A monitoring index states the gap between China’s wealthy and poor has reached what experts consider an alarming level in China.

The Bureau said the Gini coefficient hit 0.474 in China in 2012, higher than the warning level of 0.4 set by the United Nations.

According to data provided by the bureau on Friday, China’s Gini coefficient has been retreating gradually from a peak level of 0.491 in 2008, Ma Jiantang, China’s top statistics official, told a press conference in Beijing.

The Gini coefficient ranges from 0, which represents perfect equality, to 1, for absolute inequality.

The report highlights the skewed income and wealth distribution in China and the widening gap between the rich and the poor.

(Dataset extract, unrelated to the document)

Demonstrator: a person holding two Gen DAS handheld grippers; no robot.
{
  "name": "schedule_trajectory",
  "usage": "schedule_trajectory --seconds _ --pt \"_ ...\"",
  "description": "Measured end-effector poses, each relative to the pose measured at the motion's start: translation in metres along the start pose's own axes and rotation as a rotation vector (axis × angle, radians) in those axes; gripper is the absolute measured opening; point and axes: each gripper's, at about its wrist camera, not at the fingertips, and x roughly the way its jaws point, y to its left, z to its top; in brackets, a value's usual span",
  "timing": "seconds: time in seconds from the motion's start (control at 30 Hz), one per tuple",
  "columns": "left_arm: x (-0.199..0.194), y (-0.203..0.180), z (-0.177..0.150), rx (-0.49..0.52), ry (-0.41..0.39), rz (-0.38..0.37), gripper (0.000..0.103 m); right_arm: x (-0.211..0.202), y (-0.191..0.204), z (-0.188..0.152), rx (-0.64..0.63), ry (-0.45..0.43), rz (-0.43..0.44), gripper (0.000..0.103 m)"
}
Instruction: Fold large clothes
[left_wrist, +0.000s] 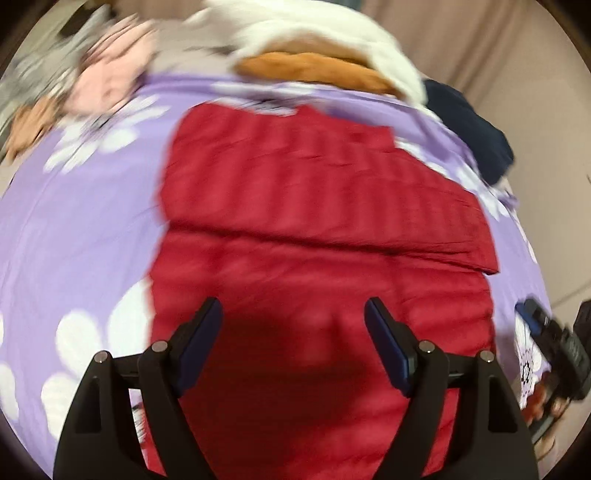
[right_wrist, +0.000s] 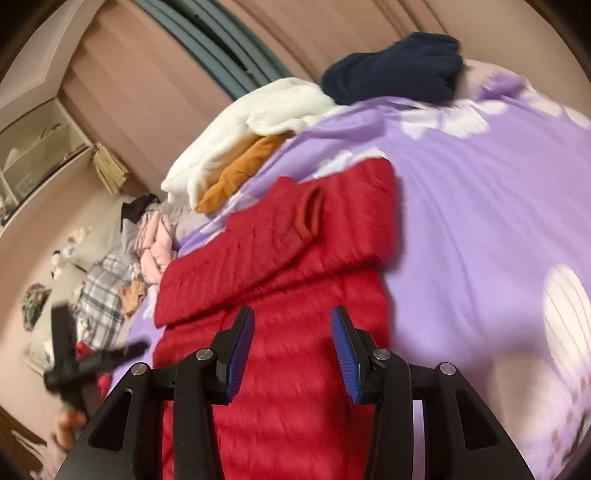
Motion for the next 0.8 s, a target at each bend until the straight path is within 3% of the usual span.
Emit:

The index stood at 0.473 in 2004, but after the financial crisis in 2008, it gradually dropped from its peak of 0.491 that year “as the government took measures to bring benefits for its people”, Ma said.

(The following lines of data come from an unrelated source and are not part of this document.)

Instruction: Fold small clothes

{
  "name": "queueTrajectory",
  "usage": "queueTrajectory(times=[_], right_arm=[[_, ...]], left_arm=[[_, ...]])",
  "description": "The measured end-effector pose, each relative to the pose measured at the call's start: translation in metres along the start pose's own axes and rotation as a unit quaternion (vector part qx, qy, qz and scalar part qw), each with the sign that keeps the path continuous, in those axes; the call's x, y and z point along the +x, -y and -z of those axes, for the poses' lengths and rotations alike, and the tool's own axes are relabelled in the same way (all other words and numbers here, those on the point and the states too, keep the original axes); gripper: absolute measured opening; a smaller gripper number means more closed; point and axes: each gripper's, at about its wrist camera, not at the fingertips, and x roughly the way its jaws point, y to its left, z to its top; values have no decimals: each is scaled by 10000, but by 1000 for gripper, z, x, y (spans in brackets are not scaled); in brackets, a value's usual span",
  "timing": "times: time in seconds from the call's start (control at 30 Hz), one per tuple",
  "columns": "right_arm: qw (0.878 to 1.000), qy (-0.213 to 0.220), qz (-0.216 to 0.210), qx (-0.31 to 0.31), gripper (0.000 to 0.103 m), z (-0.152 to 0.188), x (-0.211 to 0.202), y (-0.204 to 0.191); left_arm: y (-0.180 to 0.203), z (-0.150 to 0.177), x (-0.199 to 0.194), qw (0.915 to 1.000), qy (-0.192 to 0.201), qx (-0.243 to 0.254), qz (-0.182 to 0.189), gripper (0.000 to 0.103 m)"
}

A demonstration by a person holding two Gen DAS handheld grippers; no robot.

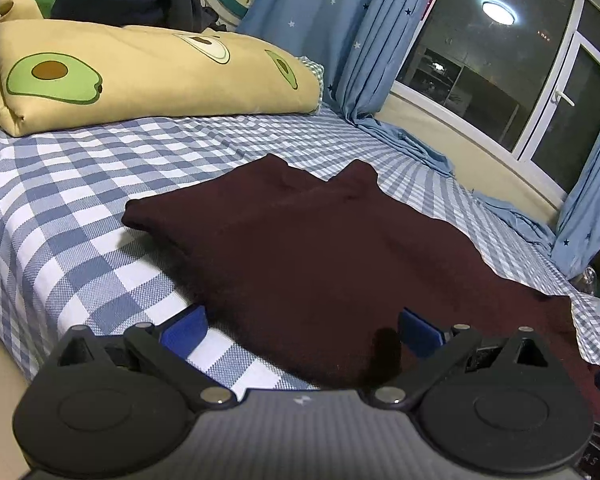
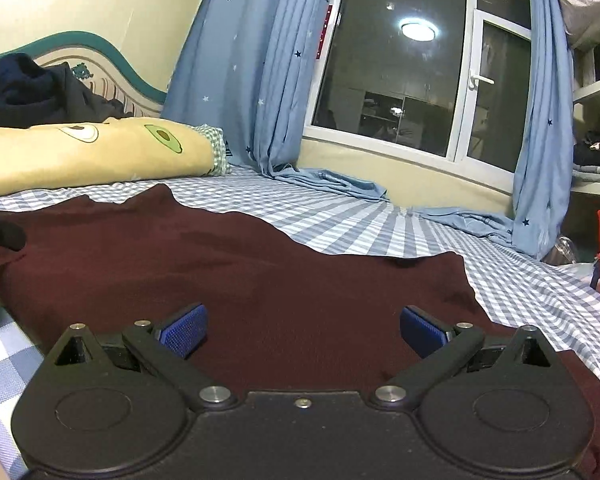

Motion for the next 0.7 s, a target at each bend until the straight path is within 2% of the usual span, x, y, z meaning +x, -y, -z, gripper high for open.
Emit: queueTrajectory(times=[0.23,0.33,0.43,0.5,0.53,0.6,0.7], right_arm=[[9998,-82,-93,135,102,0,3,5],[9999,-69,-79,119,103,1,2,3],[9999,-75,-83,121,103,0,2,3],[9998,-96,-72,132,103,1,2,3],[9998,-117,-42,130,103,0,3,1],[9998,-167,38,97,103,0,4,-1],[9996,-201,186,7,103,1,4,-5]], left_arm=[[-11,-10,13,9985,279,-461,46,100],[-14,-10,12,9965,455,-690,-122,89],[-21,-13,12,9941,536,-905,-259,69],[-28,-16,12,9919,593,-1080,-315,41],[-31,-18,11,9911,651,-1105,-352,35],[-30,-24,8,9929,803,-847,-226,27],[-18,-32,2,9937,1026,-445,-83,23]])
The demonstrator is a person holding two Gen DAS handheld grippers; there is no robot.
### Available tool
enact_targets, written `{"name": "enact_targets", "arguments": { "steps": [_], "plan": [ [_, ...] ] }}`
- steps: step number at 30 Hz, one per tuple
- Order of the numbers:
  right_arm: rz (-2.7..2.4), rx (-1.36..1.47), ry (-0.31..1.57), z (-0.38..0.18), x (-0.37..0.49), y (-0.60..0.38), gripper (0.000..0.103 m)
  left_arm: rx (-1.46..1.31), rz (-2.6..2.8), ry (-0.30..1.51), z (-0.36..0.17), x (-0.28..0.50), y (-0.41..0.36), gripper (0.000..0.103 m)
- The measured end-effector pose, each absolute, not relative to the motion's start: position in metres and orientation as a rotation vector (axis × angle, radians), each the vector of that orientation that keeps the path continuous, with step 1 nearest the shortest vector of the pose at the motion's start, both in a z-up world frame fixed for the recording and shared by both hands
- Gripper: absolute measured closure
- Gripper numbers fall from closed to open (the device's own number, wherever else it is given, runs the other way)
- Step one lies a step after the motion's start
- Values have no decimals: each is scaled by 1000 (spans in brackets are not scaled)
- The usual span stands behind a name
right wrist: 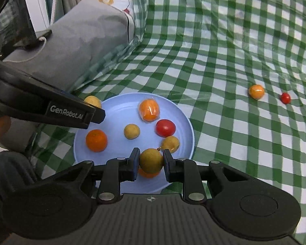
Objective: Organize fruits
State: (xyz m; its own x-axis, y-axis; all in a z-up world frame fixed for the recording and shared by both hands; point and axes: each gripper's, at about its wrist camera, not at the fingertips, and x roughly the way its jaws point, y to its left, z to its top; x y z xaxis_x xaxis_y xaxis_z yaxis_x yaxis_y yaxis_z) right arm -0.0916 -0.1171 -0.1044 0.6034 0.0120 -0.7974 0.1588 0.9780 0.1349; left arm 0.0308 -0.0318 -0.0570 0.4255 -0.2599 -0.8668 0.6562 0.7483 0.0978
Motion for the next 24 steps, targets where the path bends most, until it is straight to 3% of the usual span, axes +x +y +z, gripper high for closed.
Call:
{"name": "enact_targets", "arguments": {
  "steps": [6,7,8,9,10,11,12,18,24],
  "plan": [
    [-68,177,932,-114,-75,-119,77,481,-601,983,-67,43,-38,70],
    [-64,171,935,-115,-73,-118,77,488,-606,983,-67,44,-40,54],
    [-56,161,941,-115,-70,-118,76,490,-609,984,-66,44,-40,23],
    [-53,155,946,-114,-69,-118,66,488,-601,979,-63,43,-39,9],
    [-61,150,945,-111,-70,-117,57,481,-582,968,-60,42,-37,1],
    [-73,147,943,-108,-72,-117,36,468,-567,948,-54,38,-34,1],
    [-99,140,937,-104,-76,-116,22,467,-571,943,-50,35,-32,1],
    [-140,188,959,-83,-114,-110,7,468,-532,1023,-35,14,-11,1],
    [-154,250,962,-59,-153,-96,6,464,-500,1047,-17,-24,18,0]
  ]
}}
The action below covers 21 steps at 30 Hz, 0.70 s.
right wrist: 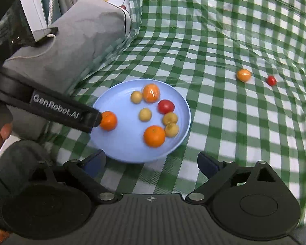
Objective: Organize fruits
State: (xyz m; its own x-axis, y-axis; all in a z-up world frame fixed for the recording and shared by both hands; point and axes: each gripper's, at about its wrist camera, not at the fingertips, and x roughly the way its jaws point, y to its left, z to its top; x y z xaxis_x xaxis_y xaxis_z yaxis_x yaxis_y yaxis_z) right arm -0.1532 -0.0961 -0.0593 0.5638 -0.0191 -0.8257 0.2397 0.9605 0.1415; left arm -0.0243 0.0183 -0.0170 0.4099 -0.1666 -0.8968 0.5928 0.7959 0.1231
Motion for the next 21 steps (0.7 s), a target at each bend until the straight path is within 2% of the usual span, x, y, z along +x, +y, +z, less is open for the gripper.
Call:
{"name": "enact_targets", "arguments": {
  "steps": [21],
  "plan": [
    [-212,200,779,14,-240,-51,3,409,-478,958,35,-110,83,0]
  ]
}}
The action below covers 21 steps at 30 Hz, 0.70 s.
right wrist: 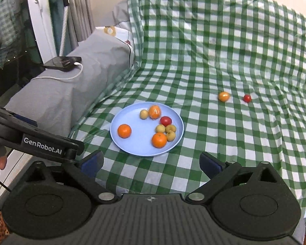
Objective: Organize fruits
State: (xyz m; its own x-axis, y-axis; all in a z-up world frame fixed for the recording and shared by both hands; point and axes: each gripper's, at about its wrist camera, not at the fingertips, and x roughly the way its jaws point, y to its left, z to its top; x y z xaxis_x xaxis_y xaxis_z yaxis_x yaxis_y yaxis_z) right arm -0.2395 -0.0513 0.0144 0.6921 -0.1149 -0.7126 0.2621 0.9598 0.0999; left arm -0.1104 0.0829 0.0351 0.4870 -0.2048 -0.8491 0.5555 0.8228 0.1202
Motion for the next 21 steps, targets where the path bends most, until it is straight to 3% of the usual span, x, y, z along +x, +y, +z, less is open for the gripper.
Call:
{"name": "enact_targets", "arguments": {
  "steps": [21],
  "plan": [
    [-233,197,720,26,-261,-45,2,412,-485,911,49,-128,84,0]
  ]
}}
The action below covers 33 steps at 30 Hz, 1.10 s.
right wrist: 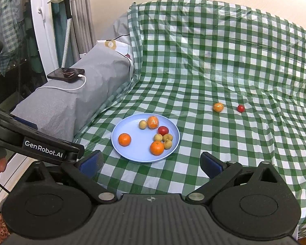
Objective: Organize fruits
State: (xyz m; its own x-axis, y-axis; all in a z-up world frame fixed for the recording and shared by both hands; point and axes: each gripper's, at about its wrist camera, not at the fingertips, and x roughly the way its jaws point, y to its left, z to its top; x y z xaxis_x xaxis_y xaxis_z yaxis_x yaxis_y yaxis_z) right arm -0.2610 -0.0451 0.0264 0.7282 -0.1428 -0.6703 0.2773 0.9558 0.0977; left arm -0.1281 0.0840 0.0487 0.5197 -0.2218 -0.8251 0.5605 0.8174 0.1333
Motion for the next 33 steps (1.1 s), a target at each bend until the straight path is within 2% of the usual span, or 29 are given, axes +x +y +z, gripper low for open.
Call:
{"name": "enact_targets", "arguments": {
  "steps": [23,33],
  "plan": [
    [-241,234,750,14,-253,-48,2,447,-479,953,37,-117,74,0],
    [-320,257,749,-3,-244,-79,2,498,-484,960,33,-100,34,0]
  ]
}}
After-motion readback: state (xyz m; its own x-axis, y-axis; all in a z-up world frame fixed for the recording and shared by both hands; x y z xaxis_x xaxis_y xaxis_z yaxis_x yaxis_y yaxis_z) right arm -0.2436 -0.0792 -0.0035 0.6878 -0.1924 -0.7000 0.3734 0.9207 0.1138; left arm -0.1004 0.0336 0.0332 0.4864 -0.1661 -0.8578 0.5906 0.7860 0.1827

“But China’s Gini coefficient, between 0.47 and 0.49 during the past decade, was still relatively high, indicating the country must accelerate its income distribution reform to narrow the rich-poor gap,” he said.

The Gini coefficient provided by the NBS presented a similar trend to that provided by the World Bank.

There are now 1,020,000 millionaires in China–a national record–and 63,500 “super-rich” Chinese, according to a Huran wealth report in 2012.